ACTIVITY:
The exercise asks you to copy every line below in which "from" appears.
----------
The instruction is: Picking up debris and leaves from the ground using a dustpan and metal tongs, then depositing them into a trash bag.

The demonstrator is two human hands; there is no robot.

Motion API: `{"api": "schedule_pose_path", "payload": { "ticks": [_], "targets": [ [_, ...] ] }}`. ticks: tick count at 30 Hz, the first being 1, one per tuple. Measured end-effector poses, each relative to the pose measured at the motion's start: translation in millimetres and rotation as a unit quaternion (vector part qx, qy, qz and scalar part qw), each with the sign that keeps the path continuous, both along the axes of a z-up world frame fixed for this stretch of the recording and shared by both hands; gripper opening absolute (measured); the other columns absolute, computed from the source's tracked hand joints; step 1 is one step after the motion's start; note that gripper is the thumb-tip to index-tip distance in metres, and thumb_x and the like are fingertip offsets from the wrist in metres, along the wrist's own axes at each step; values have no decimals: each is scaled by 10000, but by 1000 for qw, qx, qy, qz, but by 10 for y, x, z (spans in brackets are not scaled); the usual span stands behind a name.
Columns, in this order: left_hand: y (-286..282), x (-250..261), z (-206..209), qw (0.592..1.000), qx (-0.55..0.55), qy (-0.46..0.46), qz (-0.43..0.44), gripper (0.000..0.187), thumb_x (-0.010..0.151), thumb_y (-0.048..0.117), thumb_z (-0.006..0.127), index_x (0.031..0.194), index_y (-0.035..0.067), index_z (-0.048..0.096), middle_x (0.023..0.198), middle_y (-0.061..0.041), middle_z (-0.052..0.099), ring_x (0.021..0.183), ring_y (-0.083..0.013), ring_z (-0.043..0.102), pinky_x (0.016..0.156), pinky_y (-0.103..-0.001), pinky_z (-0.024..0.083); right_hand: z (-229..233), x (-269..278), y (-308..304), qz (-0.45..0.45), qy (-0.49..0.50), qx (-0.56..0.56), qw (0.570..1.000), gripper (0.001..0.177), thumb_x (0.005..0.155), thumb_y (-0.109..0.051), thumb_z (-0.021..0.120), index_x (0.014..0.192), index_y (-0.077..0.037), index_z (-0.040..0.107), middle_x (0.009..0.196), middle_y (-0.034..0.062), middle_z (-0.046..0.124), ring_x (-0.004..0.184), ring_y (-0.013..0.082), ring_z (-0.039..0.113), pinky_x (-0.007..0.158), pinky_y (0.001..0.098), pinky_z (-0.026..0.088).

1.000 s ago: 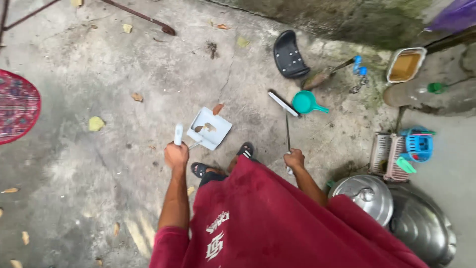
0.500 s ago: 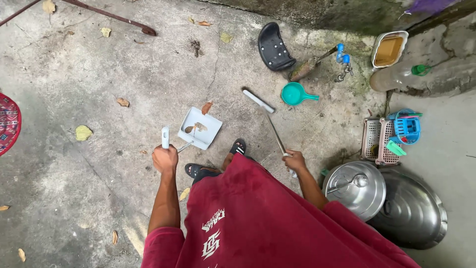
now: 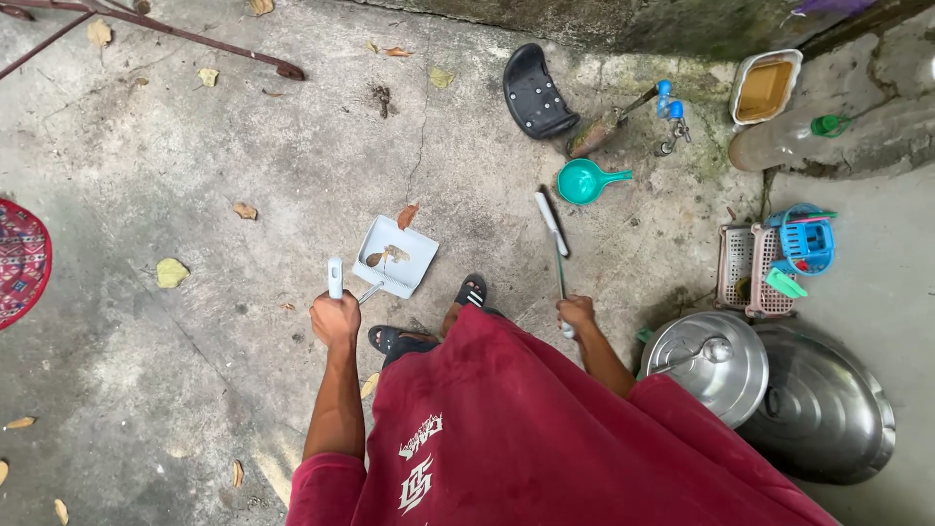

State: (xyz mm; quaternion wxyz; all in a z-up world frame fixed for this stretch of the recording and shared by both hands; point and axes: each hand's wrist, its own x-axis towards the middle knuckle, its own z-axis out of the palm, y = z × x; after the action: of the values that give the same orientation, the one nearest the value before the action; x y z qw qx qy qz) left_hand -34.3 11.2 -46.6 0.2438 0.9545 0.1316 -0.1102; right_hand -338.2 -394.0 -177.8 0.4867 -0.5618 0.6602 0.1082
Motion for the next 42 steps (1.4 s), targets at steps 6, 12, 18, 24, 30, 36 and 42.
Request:
{"api": "schedule_pose_path", "payload": {
  "ticks": [6, 12, 18, 24, 30, 36, 42],
  "targets": [
    [43, 26, 54, 1000, -7, 5, 8, 278, 825, 217, 647, 825, -47, 735, 842, -331, 687, 819, -522, 675, 770, -582, 520, 625, -155, -172, 35, -65, 67, 995, 599, 833, -39, 676, 1422, -1, 574, 650, 116, 626, 439, 183, 546, 408, 368, 445],
    [3, 10, 89, 1000, -10, 13, 10, 295, 842, 236, 644, 841, -41, 745, 847, -326, 691, 830, -512, 684, 771, -568, 534, 351, 179, 19, 78, -35, -28, 996, 458, 833, -37, 639, 1289, 1, 625, 644, 99, 652, 451, 189, 598, 420, 362, 486],
    [-66, 45, 105, 1000, 2, 23, 15, 314, 855, 263, 643, 855, -29, 759, 871, -317, 701, 839, -508, 686, 804, -568, 531, -1000, 386, 433, 67, -184, 90, 977, 128, 822, -34, 665, 886, 75, 648, 638, 89, 597, 475, 196, 565, 381, 376, 433],
    [-16, 45, 44, 999, -3, 19, 38, 302, 831, 265, 658, 852, -17, 766, 877, -307, 707, 849, -502, 686, 799, -566, 530, -251, 741, 721, 186, -78, 121, 972, 366, 842, -71, 663, 1199, 9, 669, 688, 116, 661, 502, 208, 606, 418, 378, 488],
    [31, 91, -79, 998, -52, 23, 30, 295, 822, 257, 667, 822, -25, 751, 834, -308, 701, 815, -486, 699, 762, -548, 539, 561, 1234, 644, 247, -39, 26, 968, 534, 844, -109, 637, 1370, -17, 631, 771, 152, 710, 536, 204, 645, 467, 369, 540],
    [90, 149, 71, 987, -147, 60, 13, 298, 801, 252, 666, 789, -42, 716, 782, -314, 683, 785, -458, 724, 729, -515, 547, -168, 1637, 1003, 273, -25, -26, 961, 529, 827, -95, 685, 1345, 1, 634, 902, 157, 714, 616, 225, 694, 503, 381, 575],
    [249, 190, 109, 981, -178, 76, 18, 282, 787, 239, 671, 760, -36, 725, 782, -312, 685, 781, -464, 713, 745, -512, 540, 440, 1649, 1363, 345, -5, 107, 932, 528, 810, -37, 688, 1333, -11, 625, 868, 135, 698, 615, 233, 654, 492, 388, 548]
  ]
}}
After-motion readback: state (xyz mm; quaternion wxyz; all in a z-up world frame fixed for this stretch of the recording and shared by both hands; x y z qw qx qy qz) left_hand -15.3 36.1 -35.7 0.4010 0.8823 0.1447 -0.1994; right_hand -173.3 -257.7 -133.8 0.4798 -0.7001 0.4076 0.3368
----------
OUTPUT FOR THIS TASK:
The instruction is: Picking up debris and leaves from the ground using a dustpan and metal tongs, then depositing them into a trash bag.
Motion API: `{"api": "schedule_pose_path", "payload": { "ticks": [_], "targets": [ [_, ...] ] }}`. ticks: tick count at 30 Hz, the first being 1, one per tuple. Measured end-effector poses, each relative to the pose measured at the motion's start: translation in millimetres and rotation as a unit quaternion (vector part qx, qy, qz and scalar part qw), each with the sign that keeps the path continuous, both along the axes of a z-up world frame fixed for this stretch of the recording and shared by both hands; gripper opening absolute (measured); the other columns absolute, computed from the source's tracked hand joints; step 1 is one step after the motion's start; note that gripper is the thumb-tip to index-tip distance in metres, and thumb_x and the like are fingertip offsets from the wrist in metres, along the wrist's own axes at each step; values have no decimals: each is scaled by 10000, but by 1000 for qw, qx, qy, qz, but by 10 for y, x, z (spans in brackets are not scaled); the usual span stands behind a name.

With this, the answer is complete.